* **GOAL OF THE EXERCISE**: Repeat each line of the material below exactly.

=== Begin Enclosure ===

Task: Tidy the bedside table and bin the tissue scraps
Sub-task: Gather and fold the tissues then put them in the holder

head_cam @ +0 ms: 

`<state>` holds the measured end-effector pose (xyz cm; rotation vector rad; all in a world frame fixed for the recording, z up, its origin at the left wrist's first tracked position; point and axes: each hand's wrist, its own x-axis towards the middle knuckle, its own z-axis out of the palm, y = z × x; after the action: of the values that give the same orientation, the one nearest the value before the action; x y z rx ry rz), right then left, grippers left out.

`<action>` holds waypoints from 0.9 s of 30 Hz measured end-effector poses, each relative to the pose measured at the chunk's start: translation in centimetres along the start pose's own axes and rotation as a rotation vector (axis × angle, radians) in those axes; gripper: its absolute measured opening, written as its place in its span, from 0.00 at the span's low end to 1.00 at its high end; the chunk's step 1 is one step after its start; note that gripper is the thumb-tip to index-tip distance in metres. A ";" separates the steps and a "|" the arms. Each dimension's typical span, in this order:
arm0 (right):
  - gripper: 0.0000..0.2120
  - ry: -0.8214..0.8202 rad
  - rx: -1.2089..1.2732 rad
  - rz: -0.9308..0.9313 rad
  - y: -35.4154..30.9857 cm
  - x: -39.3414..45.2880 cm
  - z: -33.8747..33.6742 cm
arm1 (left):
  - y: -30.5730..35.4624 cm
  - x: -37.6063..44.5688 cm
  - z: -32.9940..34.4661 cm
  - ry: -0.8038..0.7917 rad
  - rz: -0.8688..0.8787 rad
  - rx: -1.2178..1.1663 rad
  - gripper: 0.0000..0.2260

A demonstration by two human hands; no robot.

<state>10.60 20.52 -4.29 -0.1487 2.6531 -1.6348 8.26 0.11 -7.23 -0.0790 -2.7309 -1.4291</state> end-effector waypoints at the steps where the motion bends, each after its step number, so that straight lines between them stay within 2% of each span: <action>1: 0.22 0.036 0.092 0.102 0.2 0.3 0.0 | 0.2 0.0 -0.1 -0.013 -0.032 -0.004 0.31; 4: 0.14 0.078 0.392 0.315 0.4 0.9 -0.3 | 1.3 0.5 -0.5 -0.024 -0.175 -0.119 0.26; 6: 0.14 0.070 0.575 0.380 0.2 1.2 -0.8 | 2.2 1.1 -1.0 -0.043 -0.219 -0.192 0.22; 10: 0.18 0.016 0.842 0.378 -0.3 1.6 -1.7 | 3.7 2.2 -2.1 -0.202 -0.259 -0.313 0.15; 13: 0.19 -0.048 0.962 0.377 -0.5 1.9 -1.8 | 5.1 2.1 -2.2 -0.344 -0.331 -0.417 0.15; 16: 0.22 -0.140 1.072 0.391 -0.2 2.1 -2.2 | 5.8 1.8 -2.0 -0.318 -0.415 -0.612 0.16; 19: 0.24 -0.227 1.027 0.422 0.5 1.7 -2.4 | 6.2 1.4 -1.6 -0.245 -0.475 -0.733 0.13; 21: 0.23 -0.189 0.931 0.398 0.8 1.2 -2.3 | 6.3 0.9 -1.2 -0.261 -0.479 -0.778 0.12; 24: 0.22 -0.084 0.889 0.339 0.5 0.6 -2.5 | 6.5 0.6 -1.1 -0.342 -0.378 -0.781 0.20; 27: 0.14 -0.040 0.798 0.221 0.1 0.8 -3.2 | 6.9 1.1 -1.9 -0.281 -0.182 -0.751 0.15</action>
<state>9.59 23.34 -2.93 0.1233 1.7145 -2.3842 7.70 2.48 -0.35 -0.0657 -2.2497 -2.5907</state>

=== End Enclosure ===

* **TASK RESULT**:
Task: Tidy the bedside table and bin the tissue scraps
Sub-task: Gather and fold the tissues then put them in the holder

head_cam @ +0 ms: 

`<state>` holds the measured end-effector pose (xyz cm; rotation vector rad; all in a world frame fixed for the recording, z up, its origin at the left wrist's first tracked position; point and axes: each hand's wrist, its own x-axis towards the middle knuckle, its own z-axis out of the palm, y = z × x; after the action: of the values that give the same orientation, the one nearest the value before the action; x y z rx ry rz), right then left, grippers left out.

`<action>` holds waypoints from 0.9 s of 30 Hz measured end-effector poses, each relative to the pose measured at the chunk's start: translation in centimetres along the start pose's own axes and rotation as a rotation vector (axis × angle, radians) in those axes; gripper: its absolute measured opening, written as its place in its span, from 0.00 at the span's low end to 1.00 at its high end; the chunk's step 1 is one step after its start; note that gripper is the thumb-tip to index-tip distance in metres. A ";" separates the steps and a "|" the arms. Each dimension's typical span, in this order:
arm0 (right):
  - gripper: 0.0000..0.2120
  - ry: -0.8214..0.8202 rad
  - rx: -1.2089..1.2732 rad
  - rz: -0.9308..0.9313 rad
  - y: -35.4154..30.9857 cm
  - x: -39.3414..45.2880 cm
  - z: -33.8747..33.6742 cm
arm1 (left):
  - y: -30.5730..35.4624 cm
  - x: -37.6063..44.5688 cm
  - z: -32.9940..34.4661 cm
  - ry: -0.8038..0.7917 rad
  - rz: -0.8688..0.8787 rad
  - rx: -1.2178..1.1663 rad
  - gripper: 0.0000..0.2260

A demonstration by two human hands; no robot.

<state>10.60 20.52 -4.29 -0.1487 2.6531 -1.6348 8.26 0.11 -7.23 -0.0790 -2.7309 -1.4291</state> end-effector waypoints at the steps where the motion bends, each after its step number, so that straight lines between them stay within 2% of each span: <action>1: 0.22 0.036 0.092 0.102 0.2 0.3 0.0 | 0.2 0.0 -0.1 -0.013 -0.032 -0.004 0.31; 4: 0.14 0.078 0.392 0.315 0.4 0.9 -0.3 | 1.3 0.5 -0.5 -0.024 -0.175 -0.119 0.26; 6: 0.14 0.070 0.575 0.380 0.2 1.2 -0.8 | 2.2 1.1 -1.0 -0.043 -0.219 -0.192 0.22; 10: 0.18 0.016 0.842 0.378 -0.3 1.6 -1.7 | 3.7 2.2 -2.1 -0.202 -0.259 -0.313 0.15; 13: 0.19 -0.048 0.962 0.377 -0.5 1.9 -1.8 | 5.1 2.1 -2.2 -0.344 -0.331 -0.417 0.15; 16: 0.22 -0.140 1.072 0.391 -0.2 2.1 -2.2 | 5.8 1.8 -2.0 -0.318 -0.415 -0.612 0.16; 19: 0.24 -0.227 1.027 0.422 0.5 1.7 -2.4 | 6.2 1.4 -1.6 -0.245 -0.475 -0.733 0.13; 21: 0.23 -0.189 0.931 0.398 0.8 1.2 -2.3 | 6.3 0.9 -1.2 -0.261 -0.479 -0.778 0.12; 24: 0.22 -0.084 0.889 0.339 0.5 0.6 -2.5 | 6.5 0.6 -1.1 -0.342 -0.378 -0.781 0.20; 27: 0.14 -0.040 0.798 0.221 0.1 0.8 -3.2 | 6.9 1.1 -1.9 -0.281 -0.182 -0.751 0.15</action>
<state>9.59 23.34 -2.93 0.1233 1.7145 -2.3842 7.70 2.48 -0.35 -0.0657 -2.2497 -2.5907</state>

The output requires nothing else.